Langsung ke konten utama

Rencana Ekonomi Berdjuang" Tan Malaka: Sebuah Cetak Biru Kedaulatan Ekonomi dan Relevansinya di Indonesia Kontemporer


Di tengah gejolak revolusi kemerdekaan, ketika Indonesia baru saja memproklamasikan dirinya lepas dari belenggu penjajahan, seorang pemikir dan pejuang radikal, Tan Malaka, merumuskan sebuah konsepsi ekonomi yang visioner. Ditulis pada 28 November 1945 di Surabaya, "Rencana Ekonomi Berdjuang" bukanlah sekadar pamflet agitasi, melainkan sebuah cetak biru ekonomi-politik yang bertujuan mengantarkan bangsa Indonesia menuju kemakmuran rakyat dan keamanan republik yang sejati. Dengan landasan pemikiran yang tertuang juga dalam magnum opus-nya, Madilog (Materialisme, Dialektika, Logika), Tan Malaka menawarkan sebuah antitesis terhadap sistem kapitalisme dan imperialisme yang telah lama mengeksploitasi kekayaan nusantara. Pertanyaannya kini, sejauh mana gagasan-gagasan fundamental dalam "Rencana Ekonomi Berdjuang" masih bergema dan relevan dalam denyut nadi perekonomian Indonesia kontemporer?

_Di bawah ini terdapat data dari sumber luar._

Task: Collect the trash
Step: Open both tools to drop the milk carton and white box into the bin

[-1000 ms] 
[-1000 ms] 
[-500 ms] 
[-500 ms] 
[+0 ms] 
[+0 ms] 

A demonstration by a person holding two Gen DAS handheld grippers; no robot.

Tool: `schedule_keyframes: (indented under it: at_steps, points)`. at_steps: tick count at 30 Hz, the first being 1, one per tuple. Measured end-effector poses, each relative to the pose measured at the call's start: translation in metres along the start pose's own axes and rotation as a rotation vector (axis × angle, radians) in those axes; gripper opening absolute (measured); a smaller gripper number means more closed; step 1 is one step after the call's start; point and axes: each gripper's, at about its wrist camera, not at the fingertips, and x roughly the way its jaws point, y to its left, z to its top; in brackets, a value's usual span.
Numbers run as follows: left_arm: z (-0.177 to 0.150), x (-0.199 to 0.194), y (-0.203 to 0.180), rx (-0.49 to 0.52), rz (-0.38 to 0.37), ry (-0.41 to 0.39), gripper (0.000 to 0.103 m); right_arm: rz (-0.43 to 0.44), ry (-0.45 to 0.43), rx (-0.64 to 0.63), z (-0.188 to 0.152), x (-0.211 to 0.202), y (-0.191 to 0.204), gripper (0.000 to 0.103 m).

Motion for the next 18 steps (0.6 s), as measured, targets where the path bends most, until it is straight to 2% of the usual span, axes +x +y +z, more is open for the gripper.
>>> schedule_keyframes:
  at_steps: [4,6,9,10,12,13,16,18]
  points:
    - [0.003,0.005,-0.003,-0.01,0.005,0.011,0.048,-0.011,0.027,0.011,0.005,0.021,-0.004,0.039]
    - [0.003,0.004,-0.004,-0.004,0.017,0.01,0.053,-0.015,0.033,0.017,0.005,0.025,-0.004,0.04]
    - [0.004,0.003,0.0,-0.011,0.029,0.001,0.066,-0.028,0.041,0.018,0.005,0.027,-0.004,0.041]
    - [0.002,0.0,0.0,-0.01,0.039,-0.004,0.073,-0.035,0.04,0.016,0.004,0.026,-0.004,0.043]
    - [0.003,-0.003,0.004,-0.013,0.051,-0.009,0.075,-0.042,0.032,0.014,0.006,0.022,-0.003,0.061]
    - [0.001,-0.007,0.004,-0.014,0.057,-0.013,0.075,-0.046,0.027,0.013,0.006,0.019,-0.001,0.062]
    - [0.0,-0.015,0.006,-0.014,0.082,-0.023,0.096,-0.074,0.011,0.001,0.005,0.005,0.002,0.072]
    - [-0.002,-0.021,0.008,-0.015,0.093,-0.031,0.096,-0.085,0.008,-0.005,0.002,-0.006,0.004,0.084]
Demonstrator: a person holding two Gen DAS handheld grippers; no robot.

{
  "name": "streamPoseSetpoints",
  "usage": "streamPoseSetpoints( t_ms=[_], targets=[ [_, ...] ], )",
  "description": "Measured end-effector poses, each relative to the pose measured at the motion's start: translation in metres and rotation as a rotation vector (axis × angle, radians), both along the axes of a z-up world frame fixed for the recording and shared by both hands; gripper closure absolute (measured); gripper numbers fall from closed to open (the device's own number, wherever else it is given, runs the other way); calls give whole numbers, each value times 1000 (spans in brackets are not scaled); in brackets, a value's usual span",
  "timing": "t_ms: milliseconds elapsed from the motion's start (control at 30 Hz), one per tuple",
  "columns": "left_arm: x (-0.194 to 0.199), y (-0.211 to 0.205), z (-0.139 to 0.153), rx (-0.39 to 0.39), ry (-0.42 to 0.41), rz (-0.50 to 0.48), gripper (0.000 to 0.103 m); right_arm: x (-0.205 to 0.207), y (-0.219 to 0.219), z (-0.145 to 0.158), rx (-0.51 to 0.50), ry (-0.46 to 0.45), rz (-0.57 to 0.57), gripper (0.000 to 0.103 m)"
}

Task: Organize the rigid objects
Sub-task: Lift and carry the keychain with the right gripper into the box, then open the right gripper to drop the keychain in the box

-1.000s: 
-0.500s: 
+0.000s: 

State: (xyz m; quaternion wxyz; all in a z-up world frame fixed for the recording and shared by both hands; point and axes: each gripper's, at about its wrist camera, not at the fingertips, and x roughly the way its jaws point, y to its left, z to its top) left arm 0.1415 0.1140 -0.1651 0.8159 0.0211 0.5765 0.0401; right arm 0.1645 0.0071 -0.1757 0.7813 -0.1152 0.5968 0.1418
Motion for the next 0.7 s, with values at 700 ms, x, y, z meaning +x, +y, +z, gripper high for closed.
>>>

Salah satu pilar utama dalam pemikiran ekonomi Tan Malaka adalah penolakan tegas terhadap kapitalisme dan segala bentuk intervensi asing dalam pengelolaan aset-aset vital bangsa. Ia menghendaki kemerdekaan 100%, yang berarti alat-alat produksi seperti perkebunan, pertambangan (batu bara, minyak, emas), dan kekayaan alam lainnya harus direbut kembali dan dikelola oleh negara demi sebesar-besar kemakmuran rakyat. Nasionalisasi perusahaan-perusahaan asing, pabrik, tambang, hingga sektor transportasi dan perbankan menjadi agenda sentralnya. Dalam konteks Indonesia masa kini, gagasan ini menemukan resonansinya dalam perdebatan abadi mengenai kedaulatan ekonomi. Isu penguasaan sumber daya alam oleh pihak asing, divestasi saham perusahaan tambang, peran strategis Badan Usaha Milik Negara (BUMN), dan diskursus mengenai "kemandirian ekonomi" masih menjadi topik hangat. Meskipun Indonesia telah merdeka secara politik, pertanyaan tentang sejauh mana kita berdaulat secara ekonomi, sebagaimana yang dicita-citakan Tan Malaka, masih terus menggugat. Upaya pemerintah dalam beberapa dekade terakhir untuk meningkatkan kepemilikan nasional dalam sektor-sektor strategis dapat dilihat sebagai gema, meskipun dengan kadar dan mekanisme yang berbeda, dari visi Tan Malaka.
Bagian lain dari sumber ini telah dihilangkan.